Recorded data
★ ★ ★ ★

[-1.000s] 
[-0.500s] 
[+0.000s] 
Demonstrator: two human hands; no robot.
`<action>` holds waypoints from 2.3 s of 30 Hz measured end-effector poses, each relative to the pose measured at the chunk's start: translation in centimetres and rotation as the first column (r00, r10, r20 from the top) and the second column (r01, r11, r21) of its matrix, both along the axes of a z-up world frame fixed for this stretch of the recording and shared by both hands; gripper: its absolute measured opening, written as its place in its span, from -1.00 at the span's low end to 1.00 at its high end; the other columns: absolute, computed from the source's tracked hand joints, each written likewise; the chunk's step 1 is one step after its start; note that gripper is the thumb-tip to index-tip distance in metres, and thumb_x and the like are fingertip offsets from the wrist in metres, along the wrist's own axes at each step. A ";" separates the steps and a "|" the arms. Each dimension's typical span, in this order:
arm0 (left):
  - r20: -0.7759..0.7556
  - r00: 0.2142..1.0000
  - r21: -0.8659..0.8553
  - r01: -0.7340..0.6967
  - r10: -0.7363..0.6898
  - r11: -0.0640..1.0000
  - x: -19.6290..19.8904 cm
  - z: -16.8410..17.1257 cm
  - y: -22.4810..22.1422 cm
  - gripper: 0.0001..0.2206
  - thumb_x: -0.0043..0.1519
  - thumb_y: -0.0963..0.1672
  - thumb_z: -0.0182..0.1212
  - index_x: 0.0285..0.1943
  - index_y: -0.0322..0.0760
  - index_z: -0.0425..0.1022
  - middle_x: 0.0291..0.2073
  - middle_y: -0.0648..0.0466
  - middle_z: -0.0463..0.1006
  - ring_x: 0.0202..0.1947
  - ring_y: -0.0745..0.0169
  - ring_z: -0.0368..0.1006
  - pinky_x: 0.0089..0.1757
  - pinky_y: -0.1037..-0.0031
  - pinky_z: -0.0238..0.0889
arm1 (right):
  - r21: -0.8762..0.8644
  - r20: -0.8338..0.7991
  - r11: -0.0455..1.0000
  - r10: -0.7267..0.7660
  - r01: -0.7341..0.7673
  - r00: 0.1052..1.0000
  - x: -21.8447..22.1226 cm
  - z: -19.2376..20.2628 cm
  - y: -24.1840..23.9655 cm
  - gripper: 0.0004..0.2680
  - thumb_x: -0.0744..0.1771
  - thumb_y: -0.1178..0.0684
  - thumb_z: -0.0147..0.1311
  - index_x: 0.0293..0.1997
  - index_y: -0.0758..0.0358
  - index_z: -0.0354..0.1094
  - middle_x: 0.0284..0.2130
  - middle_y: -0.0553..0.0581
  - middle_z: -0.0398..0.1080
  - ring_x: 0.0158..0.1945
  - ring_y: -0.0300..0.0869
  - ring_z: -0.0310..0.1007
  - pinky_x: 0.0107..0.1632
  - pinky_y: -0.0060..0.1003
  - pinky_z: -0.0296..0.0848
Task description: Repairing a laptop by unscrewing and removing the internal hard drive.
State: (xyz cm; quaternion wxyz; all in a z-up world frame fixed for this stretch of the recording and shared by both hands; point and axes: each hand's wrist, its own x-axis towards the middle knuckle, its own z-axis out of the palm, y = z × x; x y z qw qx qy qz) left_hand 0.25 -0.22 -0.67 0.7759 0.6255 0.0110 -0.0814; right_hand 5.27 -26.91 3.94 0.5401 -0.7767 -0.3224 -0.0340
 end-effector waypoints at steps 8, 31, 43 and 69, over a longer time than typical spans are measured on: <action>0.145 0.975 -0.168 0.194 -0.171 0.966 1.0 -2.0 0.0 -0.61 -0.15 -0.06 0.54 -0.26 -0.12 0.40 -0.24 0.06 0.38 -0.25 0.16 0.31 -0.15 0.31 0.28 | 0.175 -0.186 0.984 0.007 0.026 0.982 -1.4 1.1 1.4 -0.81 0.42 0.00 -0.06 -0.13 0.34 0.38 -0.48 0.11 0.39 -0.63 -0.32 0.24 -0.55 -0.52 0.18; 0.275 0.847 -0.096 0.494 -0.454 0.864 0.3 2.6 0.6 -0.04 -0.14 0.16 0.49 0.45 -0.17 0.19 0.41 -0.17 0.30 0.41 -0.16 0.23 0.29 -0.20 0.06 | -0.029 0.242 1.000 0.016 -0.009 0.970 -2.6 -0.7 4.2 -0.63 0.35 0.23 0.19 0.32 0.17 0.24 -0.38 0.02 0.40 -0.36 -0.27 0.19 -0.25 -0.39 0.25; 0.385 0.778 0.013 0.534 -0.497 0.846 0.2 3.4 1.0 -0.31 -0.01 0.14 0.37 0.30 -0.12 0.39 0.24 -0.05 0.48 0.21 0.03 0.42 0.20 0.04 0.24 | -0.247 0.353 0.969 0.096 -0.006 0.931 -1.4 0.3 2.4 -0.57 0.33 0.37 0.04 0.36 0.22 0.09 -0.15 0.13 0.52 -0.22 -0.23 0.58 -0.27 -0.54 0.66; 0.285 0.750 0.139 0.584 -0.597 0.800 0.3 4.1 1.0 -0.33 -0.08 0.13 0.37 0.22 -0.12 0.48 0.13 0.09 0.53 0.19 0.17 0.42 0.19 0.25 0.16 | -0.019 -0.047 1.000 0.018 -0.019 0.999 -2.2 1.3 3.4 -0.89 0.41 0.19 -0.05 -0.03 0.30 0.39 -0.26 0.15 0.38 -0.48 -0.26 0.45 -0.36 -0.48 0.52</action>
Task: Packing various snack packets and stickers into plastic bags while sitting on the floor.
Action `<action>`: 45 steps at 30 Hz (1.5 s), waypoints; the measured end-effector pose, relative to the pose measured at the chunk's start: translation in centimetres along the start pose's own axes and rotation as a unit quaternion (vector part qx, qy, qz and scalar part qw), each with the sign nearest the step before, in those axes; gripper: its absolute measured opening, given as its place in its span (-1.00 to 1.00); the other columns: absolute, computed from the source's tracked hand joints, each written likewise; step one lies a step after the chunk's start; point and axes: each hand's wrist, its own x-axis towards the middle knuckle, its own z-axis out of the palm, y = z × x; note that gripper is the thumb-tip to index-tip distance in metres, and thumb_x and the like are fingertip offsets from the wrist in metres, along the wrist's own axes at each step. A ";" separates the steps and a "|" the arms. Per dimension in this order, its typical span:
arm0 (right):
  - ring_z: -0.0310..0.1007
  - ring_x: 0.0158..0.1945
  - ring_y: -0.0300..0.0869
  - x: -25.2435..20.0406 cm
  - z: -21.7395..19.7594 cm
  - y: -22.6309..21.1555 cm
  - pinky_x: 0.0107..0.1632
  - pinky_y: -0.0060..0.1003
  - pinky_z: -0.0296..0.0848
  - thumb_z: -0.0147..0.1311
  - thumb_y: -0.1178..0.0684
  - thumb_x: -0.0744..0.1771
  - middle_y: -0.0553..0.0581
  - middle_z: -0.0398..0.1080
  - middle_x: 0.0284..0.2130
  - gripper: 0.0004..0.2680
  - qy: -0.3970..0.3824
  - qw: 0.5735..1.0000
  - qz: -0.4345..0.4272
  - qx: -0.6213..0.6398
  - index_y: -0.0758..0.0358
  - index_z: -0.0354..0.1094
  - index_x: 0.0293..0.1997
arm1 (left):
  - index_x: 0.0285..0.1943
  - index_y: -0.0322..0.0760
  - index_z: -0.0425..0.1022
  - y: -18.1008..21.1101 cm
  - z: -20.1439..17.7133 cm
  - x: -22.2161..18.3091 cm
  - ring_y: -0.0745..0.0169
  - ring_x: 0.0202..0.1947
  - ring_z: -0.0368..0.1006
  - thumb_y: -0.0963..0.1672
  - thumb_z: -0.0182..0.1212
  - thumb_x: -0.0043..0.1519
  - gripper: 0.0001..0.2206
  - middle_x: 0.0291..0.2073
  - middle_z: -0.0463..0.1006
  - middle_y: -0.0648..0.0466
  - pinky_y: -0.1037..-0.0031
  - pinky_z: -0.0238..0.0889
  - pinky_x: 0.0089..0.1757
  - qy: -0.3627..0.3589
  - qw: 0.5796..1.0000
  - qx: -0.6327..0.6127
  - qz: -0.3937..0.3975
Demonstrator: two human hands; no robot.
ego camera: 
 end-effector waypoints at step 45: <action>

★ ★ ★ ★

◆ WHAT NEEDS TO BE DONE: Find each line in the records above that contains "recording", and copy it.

◆ RESPONSE FOR THIS EXERCISE:
`<action>` holds waypoints from 2.3 s of 30 Hz measured end-effector poses, each relative to the pose measured at the chunk's start: translation in centimetres and rotation as the first column (r00, r10, r20 from the top) and the second column (r01, r11, r21) of its matrix, both along the axes of a z-up world frame fixed for this stretch of the recording and shared by both hands; gripper: its absolute measured opening, written as its place in its span, from -1.00 at the span's low end to 1.00 at its high end; the other columns: absolute, computed from the source's tracked hand joints, each written likewise; the chunk's step 1 is one step after its start; note that gripper is the thumb-tip to index-tip distance in metres, and thumb_x and the like are fingertip offsets from the wrist in metres, along the wrist's own axes at each step. A ";" separates the steps and a "|" the arms. Each dimension's typical span, in this order:
State: (xyz cm; quaternion wxyz; all in a z-up world frame fixed for this stretch of the recording and shared by both hands; point and axes: each hand's wrist, its own x-axis towards the middle knuckle, its own z-axis out of the palm, y = z × x; x y z qw qx qy qz) left_hand 0.25 -0.22 -0.67 0.7759 0.6255 0.0110 -0.0814; right_hand 5.27 -26.91 3.94 0.5401 -0.7767 -0.3224 -0.0340

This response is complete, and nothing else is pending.